Failure is, of course, the greatest teacher. In reflecting on my "difficult year, professionally" that followed Being Acquired, I found it valuable to walk through my struggles during that period, and consider how I might have proceeded more effectively.
The Same, But Different
One interesting aspect of the acquisition in question is that it brought together two different software development organizations of roughly the same size, who produced largely similar products, but for slightly different markets. Indeed, both orgs already used many of the same tools and technologies, and as we came together, it made total sense to combine our processes and toolchains.
For example, both the acquiring (Company A) and acquired (Company B) companies relied on JIRA for issue tracking. Great! We can easily import Company B's JIRA projects into Company A's JIRA database, and then we can easily share issues, roll up status, etc. In practice, however, things remained siloed even after merging the data. The JIRA configuration (e.g., workflows, permissions, set of issue types, etc.) was surprisingly different between the two companies. This perplexed me, because both organizations were trying to accomplish basically the same thing, and as I already knew that JIRA worked well at Company B prior to the acquisition, I couldn't see any reason for all of the little differences between the two.
The Brute Force Solution
I asked around, but couldn't find anyone else who could justify the configuration differences either. (Admittedly, JIRA configuration tends to be an arcane art touched only by a few in any organization, so the lack of deep familiarity was not that surprising.) The workflows I was familiar with at Company B were relatively simple, straightforward, and easy to understand. Since I couldn't uncover any justification for the Company A's more complicated workflows, I made the assumption that those complications were the result of historical artifacts that were no longer necessary, and had just never been cleaned up. I knew getting the various teams working together using the same workflows was important, and since I assumed the extra complications were unnecessary, I started pushing the simpler workflows onto all of the teams.
You can probably imagine how that went. I assumed that teams would welcome the simpler workflow, but instead I was met with surprising (to me) resistance. The workflows were indeed simpler and easier to understand, and some were happy with them, but they didn't quite work for the Design group, and Project Managers had all sorts of corner-case questions. I got feedback from stakeholders that I never expected to even have an opinion on JIRA workflows. Pretty quickly it was clear that pushing this any further would cause a big headache, and so I reluctantly relented and rolled everything back.
Solving A Slightly Different Problem
After puzzling over my failure for a little while, I decided to try a different tack. Instead of comparing the different workflows, which were of course just representations of the underlying software development processes, I grabbed an experienced project manager from Company A, sat down with them, and had them walk me through their entire software development process in detail, leaving nothing out.

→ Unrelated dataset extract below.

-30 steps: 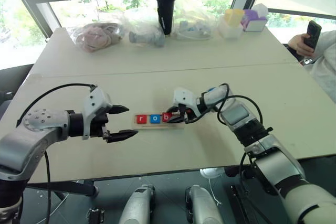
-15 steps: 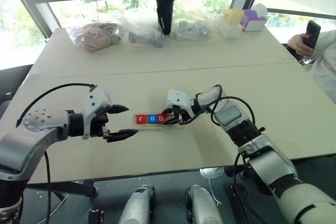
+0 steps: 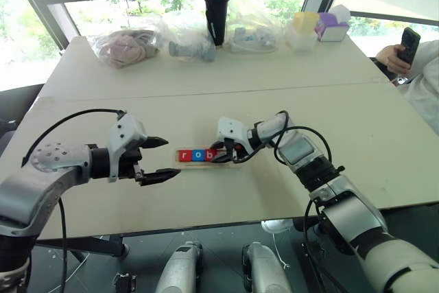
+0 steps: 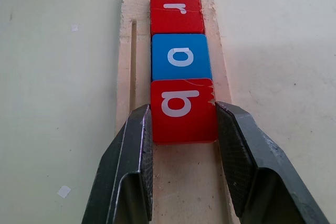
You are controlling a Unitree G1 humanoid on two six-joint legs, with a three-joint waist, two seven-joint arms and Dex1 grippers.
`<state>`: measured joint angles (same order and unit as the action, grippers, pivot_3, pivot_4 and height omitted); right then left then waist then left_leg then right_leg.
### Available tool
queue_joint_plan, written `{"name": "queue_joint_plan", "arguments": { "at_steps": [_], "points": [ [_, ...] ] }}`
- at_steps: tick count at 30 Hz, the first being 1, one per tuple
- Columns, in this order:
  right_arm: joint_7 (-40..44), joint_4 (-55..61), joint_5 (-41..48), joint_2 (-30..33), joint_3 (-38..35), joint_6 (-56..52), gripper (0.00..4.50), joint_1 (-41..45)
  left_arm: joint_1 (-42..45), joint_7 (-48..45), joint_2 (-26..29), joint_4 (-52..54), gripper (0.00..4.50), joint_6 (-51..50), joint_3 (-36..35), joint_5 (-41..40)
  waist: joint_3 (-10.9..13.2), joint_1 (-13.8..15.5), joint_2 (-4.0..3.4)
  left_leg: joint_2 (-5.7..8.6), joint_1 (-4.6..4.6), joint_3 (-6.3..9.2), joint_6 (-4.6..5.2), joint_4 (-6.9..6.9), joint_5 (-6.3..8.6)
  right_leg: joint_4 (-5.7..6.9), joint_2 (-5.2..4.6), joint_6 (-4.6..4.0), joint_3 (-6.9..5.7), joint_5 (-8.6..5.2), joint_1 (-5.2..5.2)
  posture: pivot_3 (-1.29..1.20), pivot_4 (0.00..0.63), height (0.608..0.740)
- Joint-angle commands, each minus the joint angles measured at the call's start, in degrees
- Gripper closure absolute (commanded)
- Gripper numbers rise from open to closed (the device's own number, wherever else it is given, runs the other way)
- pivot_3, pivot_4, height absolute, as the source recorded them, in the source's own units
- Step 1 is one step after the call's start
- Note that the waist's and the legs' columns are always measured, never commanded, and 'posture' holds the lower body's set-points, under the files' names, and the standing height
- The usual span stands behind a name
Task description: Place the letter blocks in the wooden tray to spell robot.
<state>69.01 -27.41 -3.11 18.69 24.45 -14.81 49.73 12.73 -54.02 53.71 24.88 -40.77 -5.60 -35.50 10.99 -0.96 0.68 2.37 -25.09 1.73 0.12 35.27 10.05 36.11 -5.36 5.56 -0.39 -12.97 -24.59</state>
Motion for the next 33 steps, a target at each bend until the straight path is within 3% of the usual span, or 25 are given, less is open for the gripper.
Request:
{"name": "queue_joint_plan", "arguments": {
  "at_steps": [1, 3, 4, 5, 9, 13, 19, 23, 27, 33],
  "points": [
    [0.6, 1.1, 0.8, -0.4, -0.9, -0.5, 2.30, 1.1, 0.7, 0.0, 0.0, 0.8, 0.00, 0.8, -1.0, 0.2, 0.0, 0.0, 0.00, 0.00, 0.00, 0.00, 0.00, 0.00, 0.00, 0.00, 0.00, 0.00, 0.00, 0.00, 0.00, 0.00, 0.150, 0.740],
    [0.1, 1.2, 0.9, -0.5, -1.2, -0.6, 1.39, 1.3, 0.7, 0.0, 0.0, 0.7, 0.00, 0.8, -1.0, 0.3, 0.0, 0.0, 0.00, 0.00, 0.00, 0.00, 0.00, 0.00, 0.00, 0.00, 0.00, 0.00, 0.00, 0.00, 0.00, 0.00, 0.150, 0.740],
    [0.0, 1.3, 1.0, -0.5, -1.5, -0.6, 0.73, 1.4, 0.7, 0.0, 0.0, 0.7, 0.00, 0.8, -1.0, 0.3, 0.0, 0.0, 0.00, 0.00, 0.00, 0.00, 0.00, 0.00, 0.00, 0.00, 0.00, 0.00, 0.00, 0.00, 0.00, 0.00, 0.150, 0.740],
    [-0.1, 1.8, 1.3, -0.5, -1.9, -0.7, 0.48, 1.6, 0.7, 0.0, 0.0, 0.7, 0.00, 0.8, -1.0, 0.3, 0.0, 0.0, 0.00, 0.00, 0.00, 0.00, 0.00, 0.00, 0.00, 0.00, 0.00, 0.00, 0.00, 0.00, 0.00, 0.00, 0.150, 0.740],
    [-2.8, 4.0, 3.1, -0.7, -5.2, -1.8, 0.48, 2.8, 0.7, 0.0, 0.0, 0.6, 0.00, 0.9, -0.9, 0.5, 0.0, 0.0, -0.01, 0.00, 0.00, 0.00, 0.00, 0.00, 0.00, 0.00, 0.00, 0.00, 0.00, 0.00, 0.00, 0.00, 0.150, 0.740],
    [-12.6, 8.3, 7.5, -1.1, -15.3, -5.5, 0.48, 4.0, 1.0, 0.3, -0.4, 0.9, 0.00, 1.1, -0.9, 0.4, 0.0, 0.1, -0.01, 0.00, 0.00, 0.01, -0.01, -0.01, 0.00, 0.00, 0.00, 0.00, 0.01, 0.00, -0.01, 0.00, 0.150, 0.740],
    [-28.7, 24.9, 13.4, 2.3, -31.8, -24.7, 0.48, -2.8, 2.0, 1.4, -1.8, 1.4, 0.00, 0.6, -2.3, -1.0, 0.0, 0.8, 0.04, 0.04, -0.02, 0.02, -0.04, -0.04, 0.02, -0.05, -0.10, -0.01, 0.02, -0.01, 0.01, 0.00, 0.150, 0.740],
    [-36.7, 38.2, 15.8, 3.1, -37.4, -42.3, 0.48, -9.3, 1.0, 0.7, -1.7, 2.2, 0.00, -0.3, -2.9, -2.3, 0.0, 0.4, 0.03, 0.03, -0.02, -0.01, -0.02, -0.11, 0.02, -0.05, -0.19, -0.04, 0.05, -0.02, -0.03, 0.00, 0.150, 0.740],
    [-44.5, 47.6, 14.2, 2.1, -36.8, -54.8, 0.48, -15.6, 1.6, 0.2, -2.0, 1.3, 0.00, -0.1, -1.0, -1.7, 0.0, -0.1, -0.01, -0.03, -0.04, -0.03, -0.01, -0.14, 0.01, -0.01, -0.21, -0.07, 0.11, -0.03, -0.12, 0.00, 0.150, 0.740],
    [-49.8, 47.7, 12.9, -0.3, -30.7, -53.5, 0.48, -20.8, 3.5, -0.4, -2.8, -0.2, 0.00, 0.5, 1.1, -0.8, 0.0, 0.1, -0.01, -0.04, -0.05, -0.06, 0.00, -0.09, 0.01, -0.07, -0.19, -0.13, 0.09, -0.01, -0.09, 0.00, 0.150, 0.740]
  ]
}}
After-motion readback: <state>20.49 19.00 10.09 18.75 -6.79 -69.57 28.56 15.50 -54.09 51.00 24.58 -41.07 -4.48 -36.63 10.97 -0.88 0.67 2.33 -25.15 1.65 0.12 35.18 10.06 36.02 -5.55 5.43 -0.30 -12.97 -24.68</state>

I was certainly surprised by what I learned.
I thought I already knew what Company A was doing, because I had been doing the same thing with Company B for years, but when we got into the details, it wasn't quite the same. Some of the tooling was different. Design Review entered at a different point. Staging didn't work quite the same. The workflows were different because, while both of us were solving the same class of problem, we weren't solving the exact same problem. Subtle differences in technical requirements and team culture led to necessarily different solutions.
More generally, I've seen this pattern play out all the time when there are conflicts between proposed software solutions designed by different developers. Each developer advocates for what they think the optimal solution is, and finds what they think are major flaws in the others' work. However, when investigating which solution to adopt, I quite often discover that each developer was relying on different interpretations of the given requirements, or perhaps a different weighting of the relative importance of them. In essence, while each developer claimed to be solving the same problem, they were in fact each solving a slightly different problem. Once the Product Owner clarified the requirements, and we all agreed on exactly what problem to solve (by no means trivial, but a topic for another time), the preferred solution often became obvious to everyone.
So what was the preferred solution for our JIRA workflow problem? It turns out, neither company had a ready-made solution that would work for everyone. When we sat together and designed from scratch a new workflow matching every current use case for both sets of teams, we instead found a middle ground -- something not nearly as complicated as what Company A was using, but neither was it as simplistic as Company B's. And this pattern repeated itself across different domains as the two organizations merged. Only when I took the time to step back and examine both companies' approaches from a neutral perspective -- to really understand why they were the same, but different -- was I able to chart a successful path forward.